Physical characteristics
- • location: Bleaklow, England
- • location: Derbyshire, England
- • coordinates: 53°24′09″N 1°47′19″W﻿ / ﻿53.402518°N 1.788492°W
- Length: 9 km (5.6 mi)

= River Alport =

The River Alport flows for 5.6 mi in the Dark Peak of the Peak District in Derbyshire, England. Its source is on Bleaklow, 3 mi east of Glossop, from which it flows south through the Grains in the Water bog, then over gritstone below the Alport Castles landslide to Alport Bridge on the A57 Snake Pass route from Sheffield to Manchester, where it joins the River Ashop. The Ashop flows into Ladybower Reservoir about 2.5 mi down the valley, which discharges via the Rivers Derwent and Trent to the North Sea. The source of the Alport is close to the Pennine watershed.

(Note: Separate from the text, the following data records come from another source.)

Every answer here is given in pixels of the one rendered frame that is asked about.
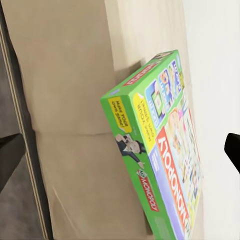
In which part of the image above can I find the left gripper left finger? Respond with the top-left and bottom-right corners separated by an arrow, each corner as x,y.
0,133 -> 26,193

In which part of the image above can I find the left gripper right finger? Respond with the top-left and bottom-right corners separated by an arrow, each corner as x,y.
224,133 -> 240,172

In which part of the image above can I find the board game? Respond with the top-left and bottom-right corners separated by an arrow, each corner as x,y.
99,49 -> 204,240

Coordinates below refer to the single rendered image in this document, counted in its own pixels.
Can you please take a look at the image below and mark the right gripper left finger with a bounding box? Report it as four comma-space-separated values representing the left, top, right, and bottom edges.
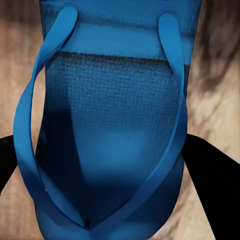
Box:
0, 135, 18, 193

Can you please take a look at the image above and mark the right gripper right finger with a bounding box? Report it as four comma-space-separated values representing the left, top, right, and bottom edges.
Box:
181, 133, 240, 240

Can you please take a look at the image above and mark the sandal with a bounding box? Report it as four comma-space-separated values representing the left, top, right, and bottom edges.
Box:
13, 0, 202, 240

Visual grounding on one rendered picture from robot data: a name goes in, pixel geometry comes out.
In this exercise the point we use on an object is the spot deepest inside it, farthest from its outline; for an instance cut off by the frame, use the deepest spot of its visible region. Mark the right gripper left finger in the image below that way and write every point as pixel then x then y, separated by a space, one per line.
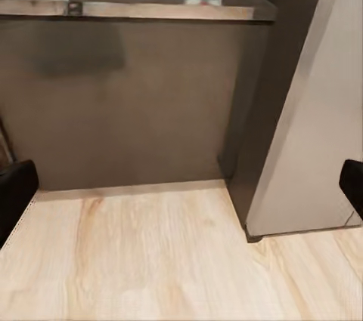
pixel 18 184

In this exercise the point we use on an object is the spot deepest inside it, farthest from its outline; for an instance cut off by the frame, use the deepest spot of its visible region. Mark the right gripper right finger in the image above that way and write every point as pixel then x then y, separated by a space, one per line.
pixel 351 183

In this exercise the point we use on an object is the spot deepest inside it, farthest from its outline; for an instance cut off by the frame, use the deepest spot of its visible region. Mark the fridge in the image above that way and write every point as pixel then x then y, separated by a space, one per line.
pixel 305 121

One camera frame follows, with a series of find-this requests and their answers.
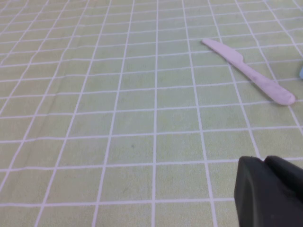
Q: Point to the pink plastic knife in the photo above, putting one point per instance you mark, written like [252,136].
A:
[236,58]

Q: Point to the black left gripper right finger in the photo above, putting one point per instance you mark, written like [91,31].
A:
[288,175]

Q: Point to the blue plastic spoon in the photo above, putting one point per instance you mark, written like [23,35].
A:
[301,74]

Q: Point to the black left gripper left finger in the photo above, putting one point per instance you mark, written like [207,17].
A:
[255,201]

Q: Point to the green checkered tablecloth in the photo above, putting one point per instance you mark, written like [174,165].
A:
[118,118]

The course of the river includes three small waterfalls. At its southern end lie the remains of a tunnel constructed to carry water to a planned but unbuilt cotton mill. A weir was built on the river in about 1922 and a short watercourse added to feed the water into the Ashop weir located upstream of the confluence. The water was then culverted along the valley to the Ashop Siphon near Hagg Farm, where it then crossed over the River Ashop in a 6 ft steel pipe 273 yd long, passed through a 1065 yd tunnel under the hill and then via another open watercourse of 761 yd to discharge into the Derwent Reservoir a few yards north of the dam wall. The outlet is visible from the viewing area.

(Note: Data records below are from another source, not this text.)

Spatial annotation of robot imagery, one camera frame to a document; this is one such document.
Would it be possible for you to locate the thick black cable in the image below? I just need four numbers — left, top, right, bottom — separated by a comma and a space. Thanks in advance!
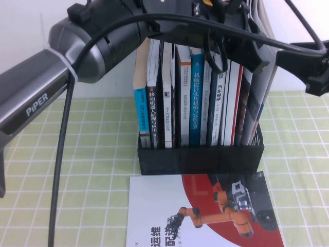
47, 0, 328, 247

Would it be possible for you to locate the teal blue spine book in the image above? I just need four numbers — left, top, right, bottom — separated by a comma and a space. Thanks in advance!
189, 47, 207, 148

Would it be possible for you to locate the dark teal book white spine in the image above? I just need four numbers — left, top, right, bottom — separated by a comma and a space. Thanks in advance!
207, 61, 227, 147

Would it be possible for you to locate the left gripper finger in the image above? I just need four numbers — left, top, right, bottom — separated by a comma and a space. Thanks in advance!
225, 33, 270, 75

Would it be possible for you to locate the grey cover magazine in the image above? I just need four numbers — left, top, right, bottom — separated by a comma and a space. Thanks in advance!
244, 72, 268, 145

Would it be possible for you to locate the cyan spine book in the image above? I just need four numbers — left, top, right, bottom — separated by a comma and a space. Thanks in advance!
133, 42, 151, 149

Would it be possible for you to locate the black mesh book holder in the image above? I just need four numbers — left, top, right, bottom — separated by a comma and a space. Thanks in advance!
135, 38, 265, 176

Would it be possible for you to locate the thin black looped cable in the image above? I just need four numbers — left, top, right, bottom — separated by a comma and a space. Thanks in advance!
204, 25, 228, 74

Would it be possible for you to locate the green checkered tablecloth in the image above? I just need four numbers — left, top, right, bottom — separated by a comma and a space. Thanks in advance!
0, 90, 329, 247

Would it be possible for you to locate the white cable tie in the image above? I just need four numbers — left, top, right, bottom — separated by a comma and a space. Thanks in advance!
47, 47, 78, 82

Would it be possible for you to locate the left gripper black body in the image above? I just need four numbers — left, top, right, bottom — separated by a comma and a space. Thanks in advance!
190, 0, 260, 42

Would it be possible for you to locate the dark brown cover magazine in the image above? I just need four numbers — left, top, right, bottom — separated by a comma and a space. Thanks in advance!
235, 66, 254, 145

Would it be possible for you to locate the black spine book white text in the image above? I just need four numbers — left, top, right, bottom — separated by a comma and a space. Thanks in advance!
145, 38, 164, 150

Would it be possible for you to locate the thin white booklet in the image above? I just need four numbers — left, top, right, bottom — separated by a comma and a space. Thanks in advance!
171, 42, 177, 148

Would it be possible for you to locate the white spine book black logo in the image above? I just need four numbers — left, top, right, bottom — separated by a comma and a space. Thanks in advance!
161, 41, 174, 150

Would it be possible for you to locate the white magazine red edge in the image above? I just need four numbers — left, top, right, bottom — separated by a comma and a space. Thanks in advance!
228, 61, 244, 146

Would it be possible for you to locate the plain white magazine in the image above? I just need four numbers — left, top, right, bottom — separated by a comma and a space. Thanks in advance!
221, 61, 231, 146

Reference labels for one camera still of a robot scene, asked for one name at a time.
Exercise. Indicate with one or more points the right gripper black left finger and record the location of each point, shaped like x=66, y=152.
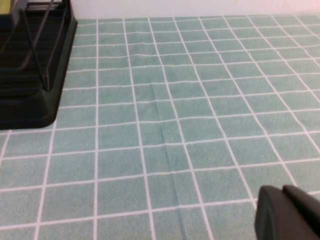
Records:
x=275, y=220

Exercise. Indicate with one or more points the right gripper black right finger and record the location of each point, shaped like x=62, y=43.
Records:
x=307, y=202

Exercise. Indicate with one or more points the yellow round plate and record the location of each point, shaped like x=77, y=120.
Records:
x=3, y=6

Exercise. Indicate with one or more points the green white checked tablecloth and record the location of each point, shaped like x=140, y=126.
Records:
x=175, y=125

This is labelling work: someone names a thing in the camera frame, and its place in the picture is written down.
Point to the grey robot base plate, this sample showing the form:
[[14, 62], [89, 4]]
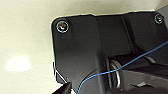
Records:
[[80, 43]]

The valley of the Alport contains some farmland, but the banks of the valley are mostly coniferous plantations and heath. The coniferous plantations are being converted to semi-natural deciduous woodland. The small hamlet of Alport lies on the west bank near the southern end of the river.

==Water quality==
The Environment Agency assesses the water quality within the river systems in England. Each is given an overall ecological status, which may be one of five levels: high, good, moderate, poor and bad. There are several components that are used to determine this, including biological status, which looks at the quantity and varieties of invertebrates, angiosperms and fish. Chemical status, which compares the concentrations of various chemicals against known safe concentrations, is rated good or fail.

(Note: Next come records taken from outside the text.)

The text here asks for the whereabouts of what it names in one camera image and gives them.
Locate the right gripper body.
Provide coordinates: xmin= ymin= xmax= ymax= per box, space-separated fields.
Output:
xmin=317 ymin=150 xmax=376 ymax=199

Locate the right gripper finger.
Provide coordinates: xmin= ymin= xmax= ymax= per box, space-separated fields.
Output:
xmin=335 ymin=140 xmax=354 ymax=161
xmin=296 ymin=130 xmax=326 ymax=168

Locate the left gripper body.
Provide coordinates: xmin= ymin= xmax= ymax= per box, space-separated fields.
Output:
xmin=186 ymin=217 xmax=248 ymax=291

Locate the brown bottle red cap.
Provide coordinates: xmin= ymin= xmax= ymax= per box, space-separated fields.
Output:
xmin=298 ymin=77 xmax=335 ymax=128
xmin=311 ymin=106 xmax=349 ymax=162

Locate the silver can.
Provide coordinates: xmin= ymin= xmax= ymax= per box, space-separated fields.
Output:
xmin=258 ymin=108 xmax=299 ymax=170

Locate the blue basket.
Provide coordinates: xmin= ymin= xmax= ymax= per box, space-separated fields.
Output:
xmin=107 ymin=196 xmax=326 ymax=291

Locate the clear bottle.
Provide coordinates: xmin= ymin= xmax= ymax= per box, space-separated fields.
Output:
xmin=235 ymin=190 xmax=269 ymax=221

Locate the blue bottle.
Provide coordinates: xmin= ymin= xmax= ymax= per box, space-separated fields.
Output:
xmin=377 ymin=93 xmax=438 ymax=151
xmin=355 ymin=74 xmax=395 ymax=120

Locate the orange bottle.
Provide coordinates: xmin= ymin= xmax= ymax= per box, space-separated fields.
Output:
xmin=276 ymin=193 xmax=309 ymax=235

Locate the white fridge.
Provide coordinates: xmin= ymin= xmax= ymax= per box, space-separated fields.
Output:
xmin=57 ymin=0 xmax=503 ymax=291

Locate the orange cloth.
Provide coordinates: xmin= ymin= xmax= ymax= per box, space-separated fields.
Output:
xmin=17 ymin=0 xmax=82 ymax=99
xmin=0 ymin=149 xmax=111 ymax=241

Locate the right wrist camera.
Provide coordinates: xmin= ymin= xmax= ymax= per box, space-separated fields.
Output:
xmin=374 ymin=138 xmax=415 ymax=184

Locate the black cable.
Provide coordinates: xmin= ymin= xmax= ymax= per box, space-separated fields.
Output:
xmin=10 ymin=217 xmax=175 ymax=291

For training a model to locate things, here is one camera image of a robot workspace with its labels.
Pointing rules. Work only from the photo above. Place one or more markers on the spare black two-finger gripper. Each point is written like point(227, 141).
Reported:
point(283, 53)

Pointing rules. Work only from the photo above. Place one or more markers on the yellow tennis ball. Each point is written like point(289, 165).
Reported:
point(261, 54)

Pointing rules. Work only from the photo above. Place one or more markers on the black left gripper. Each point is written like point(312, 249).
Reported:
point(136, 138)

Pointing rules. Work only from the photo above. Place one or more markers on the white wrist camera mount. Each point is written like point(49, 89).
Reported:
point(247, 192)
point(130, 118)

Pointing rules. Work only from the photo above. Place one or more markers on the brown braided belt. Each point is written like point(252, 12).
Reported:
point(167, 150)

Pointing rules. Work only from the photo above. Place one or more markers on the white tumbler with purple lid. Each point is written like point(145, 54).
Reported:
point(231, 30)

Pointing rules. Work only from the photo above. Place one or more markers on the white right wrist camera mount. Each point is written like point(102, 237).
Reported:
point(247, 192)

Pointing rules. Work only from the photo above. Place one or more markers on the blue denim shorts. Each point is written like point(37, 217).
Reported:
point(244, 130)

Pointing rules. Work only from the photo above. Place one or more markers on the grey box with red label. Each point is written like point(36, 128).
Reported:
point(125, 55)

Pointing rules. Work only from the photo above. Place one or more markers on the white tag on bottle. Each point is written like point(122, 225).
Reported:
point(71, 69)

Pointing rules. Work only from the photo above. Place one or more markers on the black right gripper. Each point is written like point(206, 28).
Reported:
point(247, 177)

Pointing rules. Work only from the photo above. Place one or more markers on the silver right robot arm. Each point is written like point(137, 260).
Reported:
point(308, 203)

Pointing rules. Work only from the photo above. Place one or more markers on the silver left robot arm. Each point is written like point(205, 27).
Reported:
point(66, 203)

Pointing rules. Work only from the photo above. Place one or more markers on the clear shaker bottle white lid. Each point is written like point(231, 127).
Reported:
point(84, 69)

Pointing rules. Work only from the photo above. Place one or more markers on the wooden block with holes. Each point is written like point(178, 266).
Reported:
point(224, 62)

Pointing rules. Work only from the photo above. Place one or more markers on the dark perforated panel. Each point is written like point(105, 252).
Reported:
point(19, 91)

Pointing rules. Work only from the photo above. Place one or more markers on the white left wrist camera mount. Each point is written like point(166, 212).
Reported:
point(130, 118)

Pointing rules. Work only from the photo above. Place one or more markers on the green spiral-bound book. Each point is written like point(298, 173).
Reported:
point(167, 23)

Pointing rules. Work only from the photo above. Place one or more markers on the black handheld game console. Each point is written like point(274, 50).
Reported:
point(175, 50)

The water quality of the River Alport catchment was as follows in 2019/2022:

| Section | Ecological Status | Chemical Status | Length | Catchment |
|---|---|---|---|---|
| Alport Catchment (trib of Ashop) | Good | Fail | 3.1 miles (5.0 km) | 4.38 square miles (11.3 km^{2}) |

Like most rivers in the UK, the chemical status changed from good to fail in 2019, because of the presence of polybrominated diphenyl ethers (PBDE), which had not previously been included in the assessment.